Tensions UDPS-Présidence : Le Dircab du Chef de l’État accusé de « sacrifier » le parti au profit de l’AFDC dans le dossier Jean-Jacques Purusi
Le climat se tend entre l’Union pour la Démocratie et le Progrès Social et le cabinet du Président de la République. Plusieurs députés nationaux de l’UDPS, contactés sous couvert d’anonymat, accusent ouvertement le Directeur de cabinet du Chef de l’État de manœuvres politiques au détriment de leur formation.
Selon ces élus, le Directeur de cabinet serait engagé dans une « démarche dilatoire » pour sauver le gouverneur du Sud-Kivu, Jean-Jacques Purusi Sadiki, actuellement sous pression. Pour ces députés, cette posture se fait au prix des intérêts de l’UDPS.
« Le Directeur de cabinet sacrifie l’UDPS », déplore un élu du parti présidentiel. « On a l’impression qu’il roule pour d’autres agendas et pas pour le parti qui a porté le Chef de l’État au pouvoir ».

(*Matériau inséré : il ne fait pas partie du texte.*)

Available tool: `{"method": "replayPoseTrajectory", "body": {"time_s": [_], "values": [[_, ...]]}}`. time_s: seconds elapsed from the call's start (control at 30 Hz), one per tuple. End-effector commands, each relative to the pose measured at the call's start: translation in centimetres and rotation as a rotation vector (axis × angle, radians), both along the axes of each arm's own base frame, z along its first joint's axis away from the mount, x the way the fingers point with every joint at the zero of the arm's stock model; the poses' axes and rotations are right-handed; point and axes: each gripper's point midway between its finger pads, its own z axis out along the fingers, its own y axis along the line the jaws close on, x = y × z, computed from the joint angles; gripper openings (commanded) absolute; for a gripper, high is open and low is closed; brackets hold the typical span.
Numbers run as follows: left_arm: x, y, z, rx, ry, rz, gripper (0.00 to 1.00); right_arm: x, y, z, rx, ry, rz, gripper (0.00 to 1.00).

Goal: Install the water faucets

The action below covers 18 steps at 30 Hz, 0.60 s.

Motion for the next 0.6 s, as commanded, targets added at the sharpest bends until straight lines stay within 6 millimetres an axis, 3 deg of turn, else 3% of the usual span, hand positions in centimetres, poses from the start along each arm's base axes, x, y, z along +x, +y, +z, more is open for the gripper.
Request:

L’Alliance des Forces Démocratiques du Congo de Modeste Bahati Lukwebo. L’AFDC est accusée par certains cadres de l’UDPS de « connivence avec l’ennemi ». Les députés citent ce qu’ils qualifient de « coterie de Kabare » pour expliquer le rapprochement supposé entre le Dircab et la famille politique de Bahati Lukwebo.
Pour ces parlementaires, la protection dont bénéficierait Jean-Jacques Purusi Sadiki s’inscrirait dans un jeu d’alliances qui marginalise l’UDPS sur son propre terrain. « On ne comprend pas pourquoi le cabinet du Chef se bat pour sauver un gouverneur alors que le parti est mis de côté », confie un autre député.

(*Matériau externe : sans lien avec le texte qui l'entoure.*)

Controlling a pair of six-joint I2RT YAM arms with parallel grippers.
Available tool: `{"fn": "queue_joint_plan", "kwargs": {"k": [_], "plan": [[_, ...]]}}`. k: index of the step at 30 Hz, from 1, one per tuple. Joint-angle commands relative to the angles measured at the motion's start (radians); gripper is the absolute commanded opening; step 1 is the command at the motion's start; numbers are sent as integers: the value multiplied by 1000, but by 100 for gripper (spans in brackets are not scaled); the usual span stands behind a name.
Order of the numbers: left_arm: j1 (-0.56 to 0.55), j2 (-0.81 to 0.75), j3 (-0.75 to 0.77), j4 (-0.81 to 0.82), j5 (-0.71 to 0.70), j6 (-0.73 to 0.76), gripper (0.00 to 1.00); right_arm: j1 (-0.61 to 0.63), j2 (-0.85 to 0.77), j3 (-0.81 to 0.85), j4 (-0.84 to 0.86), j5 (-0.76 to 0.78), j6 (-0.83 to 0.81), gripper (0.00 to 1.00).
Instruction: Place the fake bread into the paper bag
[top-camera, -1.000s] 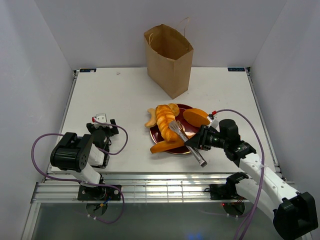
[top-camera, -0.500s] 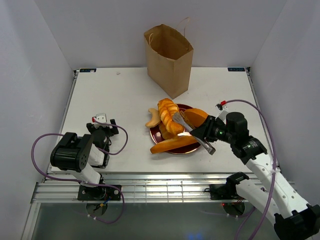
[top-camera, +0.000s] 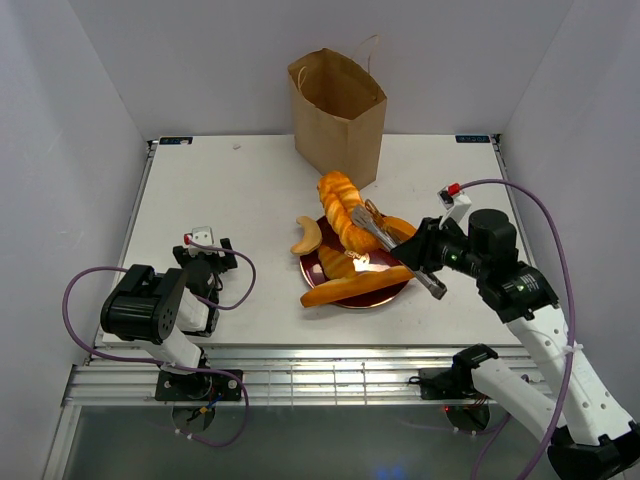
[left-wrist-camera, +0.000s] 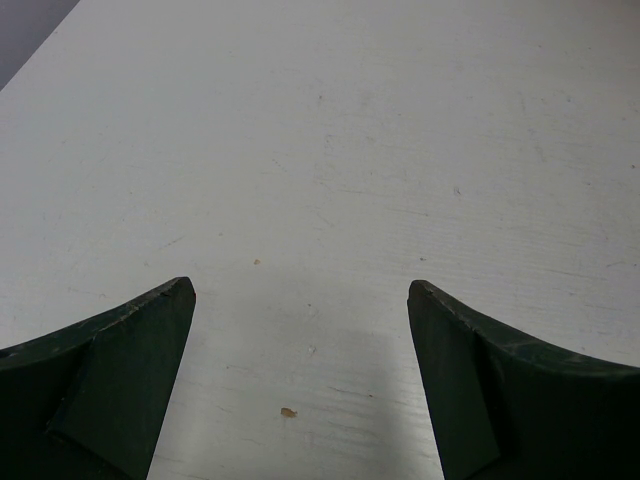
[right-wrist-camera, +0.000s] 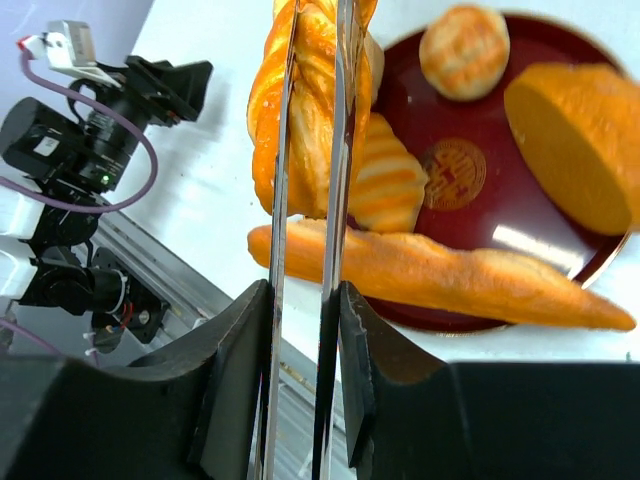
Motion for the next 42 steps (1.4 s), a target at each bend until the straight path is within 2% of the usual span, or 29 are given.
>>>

Jean-Jacques Purusi Sadiki, gouverneur du Sud-Kivu, fait face à des critiques récurrentes sur sa gestion. Plusieurs motions et interpellations ont été évoquées ces derniers mois à l’Assemblée provinciale et au niveau national. Ses soutiens estiment qu’il est victime d’un règlement de comptes politique. Ses détracteurs parlent de mauvaise gouvernance.
Cette sortie des élus de l’UDPS illustre les tensions croissantes au sein de l’Union sacrée, à quelques mois d’échéances politiques majeures. Le parti présidentiel réclame plus de considération dans les arbitrages du cabinet, tandis que ses alliés défendent la logique de cohésion gouvernementale.